How Does it Shape Up? Technical Comparisons
Apriel Nemotron 15B is just one of several Agentic AI models to have been released in recent years. In fact, several models now offer similar functionality, including those from organizations you’ll almost certainly have heard of, such as:
So we already know that Apriel Nemotron 15B offers significant improvements in terms of size and processing power. In fact, it’s about half the size of QWQ-32b and EXAONE-32b, and consumes roughly 40% fewer tokens than QWQ-32b. When it comes to processing costs, latency, and speed of response, there’s really no competition here.
But how does it compare in terms of performance? To see this in more detail, we can consult the detailed technical comparisons available on Hugging Face.
Here, the model has been tested against four other agentic AI models (the three above and another previously-released model from NVIDIA), across seven main areas. For those interested in the details, I’ll explain these seven areas at the bottom of the piece (see appendix). But TL;DR: Each is a test of the AI’s effectiveness in a different area, such as reasoning, coding, or mathematics.
As you can see in the image, there is very little meaningful difference in these areas between Apriel Nemotron 15B and its three main competitors. The only notable outlier is NVIDIA’s earlier model, which underperforms on most metrics. That’s to be expected from a less recent model, so it can be discounted here.

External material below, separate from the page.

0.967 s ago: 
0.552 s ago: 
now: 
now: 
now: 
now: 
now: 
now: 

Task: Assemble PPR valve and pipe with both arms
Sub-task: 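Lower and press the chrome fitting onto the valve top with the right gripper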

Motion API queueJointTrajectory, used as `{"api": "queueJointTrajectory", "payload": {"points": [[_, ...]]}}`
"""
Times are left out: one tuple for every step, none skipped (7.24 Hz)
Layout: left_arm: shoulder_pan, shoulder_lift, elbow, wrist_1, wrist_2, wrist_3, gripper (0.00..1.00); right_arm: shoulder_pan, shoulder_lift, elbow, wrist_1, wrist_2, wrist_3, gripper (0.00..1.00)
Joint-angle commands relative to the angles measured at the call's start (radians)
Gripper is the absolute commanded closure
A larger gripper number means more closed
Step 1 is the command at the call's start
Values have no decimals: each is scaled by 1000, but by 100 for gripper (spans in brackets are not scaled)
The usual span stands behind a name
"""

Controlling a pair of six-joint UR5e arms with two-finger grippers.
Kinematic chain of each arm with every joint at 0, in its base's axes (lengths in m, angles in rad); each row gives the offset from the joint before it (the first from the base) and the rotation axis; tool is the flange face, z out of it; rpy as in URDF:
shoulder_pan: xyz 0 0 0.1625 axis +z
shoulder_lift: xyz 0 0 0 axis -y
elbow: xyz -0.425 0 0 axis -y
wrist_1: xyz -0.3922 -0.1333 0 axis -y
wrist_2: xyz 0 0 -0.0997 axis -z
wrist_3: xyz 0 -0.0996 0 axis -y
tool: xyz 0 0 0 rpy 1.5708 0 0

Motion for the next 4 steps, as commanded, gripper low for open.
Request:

If you consider performance alone, there’s no particular reason to choose Apriel Nemotron 15B over its three main competitors – or vice versa. Some are marginally better at some tests, but the difference overall is fairly minuscule across the board.
But, again, outperforming the competition on performance isn’t really the goal. On the basis of its processing power, the new model clearly stands head and shoulders above the competition.
Final Thoughts: Where to Start With Apriel Nemotron 15B
For developers and other associated AI geeks, the model is open source and available for free from Hugging Face. Otherwise, you can expect to see Apriel Nemotron 15B powering ServiceNow AI products and features over the coming weeks and months.
Appendix: Definitions of Agentic AI Model Tests
- Mostly Basic Python Programming (MBPP): Benchmarks how effectively the model can write code.
- Business Function Call Language (BFCL): Evaluates whether the model can correctly trigger specific tools or systems (e.g., reports or logging issues), based on natural language commands.
- Retrieval-Augmented Generation (Enterprise RAG): Measures how effectively the model can fetch and use internal business documents to generate accurate and useful responses.
- Multi-Turn Benchmark (MT Bench): Checks how naturally and accurately the model can carry out longer, multi-step conversations, similar to customer service or complex internal queries.
- MixEval: Assesses the model’s general abilities across a wide range of tasks, including mathematics, instruction-following, and problem-solving, giving a broad measure of overall competence.
- Instruction-Following Evaluation (IFEval): Tests how well the model can understand and carry out tasks based purely on natural-language instructions, especially for practical enterprise use cases.
- MultiChallenge: Combines multiple difficult benchmarks to see how the model handles a wide variety of reasoning, language, and tool-using tasks all at once.